For a full list of BASHing data blog posts, see the index page.
Repair job: separate the tandem repeats
I slipped up badly the other day. What I wanted to do, as shown below in a simplified demo table, was put strings 1 and 2 in separate, tab-separated fields:
ID | string1 | string2 | compared |
001 | aa bb cc ddd | aa bbb cc ddd | different |
002 | aa bbb cc ddd | aa bbb cc ddd | same |
003 | bbb ddd eee | bbb ddd eee | same |
004 | bbb eee ff | cc eee ff | different |
005 | bbb cc ff ggg | bbb cc ff ggg | same |
006 | bbb ggg | bbb h | different |
What I got instead was strings 1 and 2 in tandem in the first field, separated by a single space, whenever the 2 strings were identical:
ID | string1 | string2 | compared |
001 | aa bb cc ddd | aa bbb cc ddd | different |
002 | aa bbb cc ddd aa bbb cc ddd | same | |
003 | bbb ddd eee bbb ddd eee | same | |
004 | bbb eee ff | cc eee ff | different |
005 | bbb cc ff ggg bbb cc ff ggg | same | |
006 | bbb ggg | bbb h | different |
If there were only 6 records (as in the demo) I could have repaired the table quickly in a text editor. Alas, there were hundreds of "tandem repeat" records, scattered among hundreds of records in which strings 1 and 2 were different. I needed a fast command-line fix!

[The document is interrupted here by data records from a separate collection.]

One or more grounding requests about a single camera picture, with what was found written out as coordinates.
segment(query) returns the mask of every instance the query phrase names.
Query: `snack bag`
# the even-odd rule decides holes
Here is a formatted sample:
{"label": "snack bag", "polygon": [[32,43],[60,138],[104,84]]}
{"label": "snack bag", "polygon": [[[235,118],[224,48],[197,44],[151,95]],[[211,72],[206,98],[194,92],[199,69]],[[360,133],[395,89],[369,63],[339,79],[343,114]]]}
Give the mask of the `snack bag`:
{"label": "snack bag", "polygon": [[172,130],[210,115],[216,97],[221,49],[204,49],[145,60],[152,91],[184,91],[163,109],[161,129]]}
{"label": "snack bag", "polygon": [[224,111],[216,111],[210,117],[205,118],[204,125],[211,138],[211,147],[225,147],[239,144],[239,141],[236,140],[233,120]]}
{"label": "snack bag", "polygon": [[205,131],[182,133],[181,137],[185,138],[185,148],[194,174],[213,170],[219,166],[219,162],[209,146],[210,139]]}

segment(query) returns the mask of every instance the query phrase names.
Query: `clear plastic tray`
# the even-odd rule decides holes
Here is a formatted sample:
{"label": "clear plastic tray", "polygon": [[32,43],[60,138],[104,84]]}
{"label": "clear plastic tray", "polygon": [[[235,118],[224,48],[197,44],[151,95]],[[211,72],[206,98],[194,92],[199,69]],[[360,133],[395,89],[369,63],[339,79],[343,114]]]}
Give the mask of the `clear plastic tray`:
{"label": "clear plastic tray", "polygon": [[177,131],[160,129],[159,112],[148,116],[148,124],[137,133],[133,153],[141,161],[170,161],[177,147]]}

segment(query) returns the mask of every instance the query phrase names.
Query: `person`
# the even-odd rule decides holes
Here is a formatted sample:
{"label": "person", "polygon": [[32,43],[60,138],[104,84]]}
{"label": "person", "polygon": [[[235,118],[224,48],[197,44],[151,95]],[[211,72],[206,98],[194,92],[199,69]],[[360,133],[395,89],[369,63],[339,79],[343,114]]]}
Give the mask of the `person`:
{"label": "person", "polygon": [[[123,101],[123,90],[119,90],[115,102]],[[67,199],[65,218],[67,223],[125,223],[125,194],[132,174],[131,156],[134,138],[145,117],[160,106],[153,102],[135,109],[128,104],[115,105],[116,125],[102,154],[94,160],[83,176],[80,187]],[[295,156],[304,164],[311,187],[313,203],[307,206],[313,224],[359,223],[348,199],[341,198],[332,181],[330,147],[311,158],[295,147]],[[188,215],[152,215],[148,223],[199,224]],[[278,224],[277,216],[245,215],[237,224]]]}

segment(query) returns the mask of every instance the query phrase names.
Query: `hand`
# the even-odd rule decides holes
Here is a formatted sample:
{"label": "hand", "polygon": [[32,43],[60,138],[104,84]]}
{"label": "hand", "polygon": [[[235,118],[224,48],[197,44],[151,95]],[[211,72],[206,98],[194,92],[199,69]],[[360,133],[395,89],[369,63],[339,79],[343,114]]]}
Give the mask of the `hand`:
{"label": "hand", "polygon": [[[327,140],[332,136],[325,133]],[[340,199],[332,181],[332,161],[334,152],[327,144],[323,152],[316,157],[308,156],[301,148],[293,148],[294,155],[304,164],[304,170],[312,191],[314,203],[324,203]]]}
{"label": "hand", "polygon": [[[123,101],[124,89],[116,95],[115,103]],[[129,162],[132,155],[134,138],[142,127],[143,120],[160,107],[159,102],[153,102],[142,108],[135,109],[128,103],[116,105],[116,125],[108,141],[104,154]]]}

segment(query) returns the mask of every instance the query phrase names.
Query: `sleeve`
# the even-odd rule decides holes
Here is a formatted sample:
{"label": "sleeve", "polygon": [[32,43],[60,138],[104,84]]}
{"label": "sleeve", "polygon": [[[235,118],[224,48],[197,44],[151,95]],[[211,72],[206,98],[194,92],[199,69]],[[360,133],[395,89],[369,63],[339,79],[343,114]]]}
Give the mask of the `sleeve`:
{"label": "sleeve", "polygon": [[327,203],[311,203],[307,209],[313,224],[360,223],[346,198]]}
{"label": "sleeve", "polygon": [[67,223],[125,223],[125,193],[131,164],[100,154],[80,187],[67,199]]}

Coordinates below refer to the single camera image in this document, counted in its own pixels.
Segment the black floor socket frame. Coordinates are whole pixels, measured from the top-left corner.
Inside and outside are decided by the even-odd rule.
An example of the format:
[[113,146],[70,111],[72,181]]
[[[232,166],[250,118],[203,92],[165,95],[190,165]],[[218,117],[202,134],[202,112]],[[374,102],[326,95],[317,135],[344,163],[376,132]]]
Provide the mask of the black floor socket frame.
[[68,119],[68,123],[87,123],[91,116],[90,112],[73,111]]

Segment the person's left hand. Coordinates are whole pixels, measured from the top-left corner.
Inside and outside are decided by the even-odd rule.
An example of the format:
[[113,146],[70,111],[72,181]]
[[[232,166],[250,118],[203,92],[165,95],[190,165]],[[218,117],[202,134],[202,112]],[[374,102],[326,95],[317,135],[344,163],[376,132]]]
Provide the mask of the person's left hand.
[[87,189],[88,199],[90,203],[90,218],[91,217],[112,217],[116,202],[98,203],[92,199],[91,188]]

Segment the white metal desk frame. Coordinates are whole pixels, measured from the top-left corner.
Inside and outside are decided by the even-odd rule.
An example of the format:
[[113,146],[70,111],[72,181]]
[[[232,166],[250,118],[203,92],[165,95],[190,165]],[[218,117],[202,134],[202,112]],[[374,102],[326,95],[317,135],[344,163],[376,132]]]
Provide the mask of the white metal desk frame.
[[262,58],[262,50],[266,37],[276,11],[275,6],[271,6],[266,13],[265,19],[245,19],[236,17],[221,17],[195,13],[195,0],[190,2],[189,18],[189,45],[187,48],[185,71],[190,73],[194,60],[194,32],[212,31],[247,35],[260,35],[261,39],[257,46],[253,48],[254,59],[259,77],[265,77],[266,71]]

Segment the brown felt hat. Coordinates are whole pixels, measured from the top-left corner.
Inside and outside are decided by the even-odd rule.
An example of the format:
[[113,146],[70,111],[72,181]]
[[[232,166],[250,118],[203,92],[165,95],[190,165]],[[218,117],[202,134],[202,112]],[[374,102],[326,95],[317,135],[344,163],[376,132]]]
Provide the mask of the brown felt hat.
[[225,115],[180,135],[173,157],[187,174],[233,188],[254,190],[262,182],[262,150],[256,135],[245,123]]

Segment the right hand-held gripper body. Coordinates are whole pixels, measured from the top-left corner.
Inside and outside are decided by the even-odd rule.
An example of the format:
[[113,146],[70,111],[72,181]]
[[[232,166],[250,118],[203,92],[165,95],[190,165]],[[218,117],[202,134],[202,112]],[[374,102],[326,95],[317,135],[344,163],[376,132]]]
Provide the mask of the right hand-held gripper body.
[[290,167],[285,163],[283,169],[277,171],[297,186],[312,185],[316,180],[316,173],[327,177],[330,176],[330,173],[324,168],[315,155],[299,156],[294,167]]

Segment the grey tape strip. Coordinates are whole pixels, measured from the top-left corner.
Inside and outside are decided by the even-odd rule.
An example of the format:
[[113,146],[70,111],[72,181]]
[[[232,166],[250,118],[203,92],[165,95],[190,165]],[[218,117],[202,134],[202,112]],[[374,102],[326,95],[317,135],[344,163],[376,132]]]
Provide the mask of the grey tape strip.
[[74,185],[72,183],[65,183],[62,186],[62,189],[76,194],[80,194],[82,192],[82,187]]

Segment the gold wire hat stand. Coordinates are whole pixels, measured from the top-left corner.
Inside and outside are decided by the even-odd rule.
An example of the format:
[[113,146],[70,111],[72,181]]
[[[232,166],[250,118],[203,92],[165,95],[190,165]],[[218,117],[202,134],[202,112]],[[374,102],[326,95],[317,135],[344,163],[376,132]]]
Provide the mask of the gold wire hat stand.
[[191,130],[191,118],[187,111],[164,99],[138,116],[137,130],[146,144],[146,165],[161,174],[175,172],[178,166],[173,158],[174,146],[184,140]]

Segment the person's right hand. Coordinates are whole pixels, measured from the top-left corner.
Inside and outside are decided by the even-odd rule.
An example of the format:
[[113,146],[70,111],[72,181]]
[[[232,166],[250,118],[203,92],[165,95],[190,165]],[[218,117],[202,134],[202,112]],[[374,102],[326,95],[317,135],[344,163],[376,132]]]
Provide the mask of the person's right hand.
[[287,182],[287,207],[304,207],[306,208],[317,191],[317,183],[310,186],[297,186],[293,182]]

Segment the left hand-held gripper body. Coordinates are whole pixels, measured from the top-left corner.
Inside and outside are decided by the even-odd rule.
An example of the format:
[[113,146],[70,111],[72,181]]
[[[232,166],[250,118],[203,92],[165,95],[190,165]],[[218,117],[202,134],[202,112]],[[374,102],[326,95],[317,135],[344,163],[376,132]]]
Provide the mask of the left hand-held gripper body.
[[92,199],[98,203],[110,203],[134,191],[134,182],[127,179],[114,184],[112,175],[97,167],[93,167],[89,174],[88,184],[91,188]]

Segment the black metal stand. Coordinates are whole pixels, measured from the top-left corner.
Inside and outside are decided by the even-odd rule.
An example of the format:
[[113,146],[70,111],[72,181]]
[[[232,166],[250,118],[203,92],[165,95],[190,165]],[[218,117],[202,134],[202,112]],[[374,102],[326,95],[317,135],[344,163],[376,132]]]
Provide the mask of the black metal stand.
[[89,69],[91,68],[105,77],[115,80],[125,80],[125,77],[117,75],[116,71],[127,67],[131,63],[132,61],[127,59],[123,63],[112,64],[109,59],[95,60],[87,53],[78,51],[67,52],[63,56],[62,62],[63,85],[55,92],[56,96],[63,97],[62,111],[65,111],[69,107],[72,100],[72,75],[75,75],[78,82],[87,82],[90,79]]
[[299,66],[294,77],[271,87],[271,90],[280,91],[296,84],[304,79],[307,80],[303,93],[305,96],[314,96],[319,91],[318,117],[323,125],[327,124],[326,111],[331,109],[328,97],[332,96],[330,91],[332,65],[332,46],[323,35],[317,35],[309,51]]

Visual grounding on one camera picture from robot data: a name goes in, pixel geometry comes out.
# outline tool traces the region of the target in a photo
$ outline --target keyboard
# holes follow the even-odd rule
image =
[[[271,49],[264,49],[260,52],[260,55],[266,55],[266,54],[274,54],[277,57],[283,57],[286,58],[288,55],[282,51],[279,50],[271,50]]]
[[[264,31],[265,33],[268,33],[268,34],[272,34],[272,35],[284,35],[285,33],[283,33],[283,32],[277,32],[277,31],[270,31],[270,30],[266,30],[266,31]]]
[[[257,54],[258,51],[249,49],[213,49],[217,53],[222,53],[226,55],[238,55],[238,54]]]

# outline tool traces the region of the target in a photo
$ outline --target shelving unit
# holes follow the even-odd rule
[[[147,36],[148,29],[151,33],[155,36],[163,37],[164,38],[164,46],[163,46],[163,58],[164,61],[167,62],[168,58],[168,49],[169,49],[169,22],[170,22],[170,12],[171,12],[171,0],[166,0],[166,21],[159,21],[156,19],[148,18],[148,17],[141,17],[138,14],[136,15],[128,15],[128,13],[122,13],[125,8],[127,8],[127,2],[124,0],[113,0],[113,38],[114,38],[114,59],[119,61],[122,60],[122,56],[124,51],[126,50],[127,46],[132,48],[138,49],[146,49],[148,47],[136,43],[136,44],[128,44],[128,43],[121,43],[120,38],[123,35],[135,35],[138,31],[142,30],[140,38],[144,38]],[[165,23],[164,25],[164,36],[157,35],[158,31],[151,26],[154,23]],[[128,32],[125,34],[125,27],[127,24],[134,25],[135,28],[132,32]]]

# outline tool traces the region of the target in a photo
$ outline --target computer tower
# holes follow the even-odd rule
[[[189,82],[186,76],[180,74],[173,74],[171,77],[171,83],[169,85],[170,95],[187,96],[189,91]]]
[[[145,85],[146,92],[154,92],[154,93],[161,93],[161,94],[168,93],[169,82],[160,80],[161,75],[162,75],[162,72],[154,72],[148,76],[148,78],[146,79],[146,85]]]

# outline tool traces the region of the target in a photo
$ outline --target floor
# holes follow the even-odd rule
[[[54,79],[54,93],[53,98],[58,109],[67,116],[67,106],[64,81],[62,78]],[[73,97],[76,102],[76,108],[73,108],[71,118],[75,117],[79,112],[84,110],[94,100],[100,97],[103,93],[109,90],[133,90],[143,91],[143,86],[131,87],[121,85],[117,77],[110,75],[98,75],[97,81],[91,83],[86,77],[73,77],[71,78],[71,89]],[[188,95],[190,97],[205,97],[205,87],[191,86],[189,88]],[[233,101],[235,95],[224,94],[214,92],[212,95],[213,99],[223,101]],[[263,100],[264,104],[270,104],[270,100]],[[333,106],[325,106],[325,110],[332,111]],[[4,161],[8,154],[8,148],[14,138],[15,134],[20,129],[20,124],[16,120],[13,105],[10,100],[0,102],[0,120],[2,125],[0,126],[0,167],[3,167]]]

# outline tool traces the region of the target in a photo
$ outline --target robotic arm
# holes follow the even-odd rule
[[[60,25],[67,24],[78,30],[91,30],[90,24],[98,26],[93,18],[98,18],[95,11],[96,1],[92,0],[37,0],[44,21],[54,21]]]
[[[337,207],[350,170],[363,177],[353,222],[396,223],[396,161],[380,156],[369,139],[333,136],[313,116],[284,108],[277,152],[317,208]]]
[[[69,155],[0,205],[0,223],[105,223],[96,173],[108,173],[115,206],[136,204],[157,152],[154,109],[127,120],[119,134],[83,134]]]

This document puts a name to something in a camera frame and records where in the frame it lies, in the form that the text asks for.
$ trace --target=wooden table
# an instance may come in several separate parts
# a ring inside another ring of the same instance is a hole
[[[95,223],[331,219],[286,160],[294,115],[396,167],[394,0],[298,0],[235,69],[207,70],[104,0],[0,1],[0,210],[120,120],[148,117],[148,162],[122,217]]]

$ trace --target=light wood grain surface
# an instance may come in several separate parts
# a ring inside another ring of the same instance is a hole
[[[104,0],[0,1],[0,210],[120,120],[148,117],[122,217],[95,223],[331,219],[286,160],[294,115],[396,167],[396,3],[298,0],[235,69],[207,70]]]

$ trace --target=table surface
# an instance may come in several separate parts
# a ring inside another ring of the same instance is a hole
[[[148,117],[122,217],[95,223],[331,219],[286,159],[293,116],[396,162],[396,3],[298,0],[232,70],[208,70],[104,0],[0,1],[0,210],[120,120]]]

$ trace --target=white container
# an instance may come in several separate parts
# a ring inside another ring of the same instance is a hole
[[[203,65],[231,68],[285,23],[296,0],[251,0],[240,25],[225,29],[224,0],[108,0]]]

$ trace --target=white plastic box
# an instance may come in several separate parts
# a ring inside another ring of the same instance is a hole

Fix 1. Regular expressions? Sigh. OK, I could use sed with the extended regular expression option (-E) to replace
\t(.+) \1\t(\tsame)
A tab character, followed by one or more characters,
followed by a whitespace, followed by the same characters,
followed by a tab, followed by "same", with the repeating characters
and the tab-"same" captured for backreferencing
with
\t\1\t\1\2
A tab character, followed by the repeating characters,
followed by a tab, followed by the repeating characters,
followed by tab-"same"
Ugly, but it works:
Fix 2. The method I prefer doesn't involve regular expressions. It relies on AWK's measurement of string length. As shown in the screenshot below, AWK includes whitespace in its length measure. Half of 7 characters is 3.5, and the integer part of 3.5 is 3:
In a tandem repeat with a single whitespace as separator, the overall string length will always be an odd number, and AWK can return just the first unit of the repeat with its "substr" substring function. Start the substring character counter at 0 and finish at the integer value of half the total string length:
Now for the full command, shown in the screenshot below. The "BEGIN" statement {FS=OFS="\t"} ensures that whatever AWK does to a line, it will start out and finish up with the fields tab-separated. The $4 == "same" condition means that the action that follows next will apply only to lines where the fourth field has the entry "same". The action statement {$2=$3=substr($2,0,(int(length($2)/2)))} redefines the second and third fields as equal to the first unit of the tandem repeat in the second field. This fixes my mistake.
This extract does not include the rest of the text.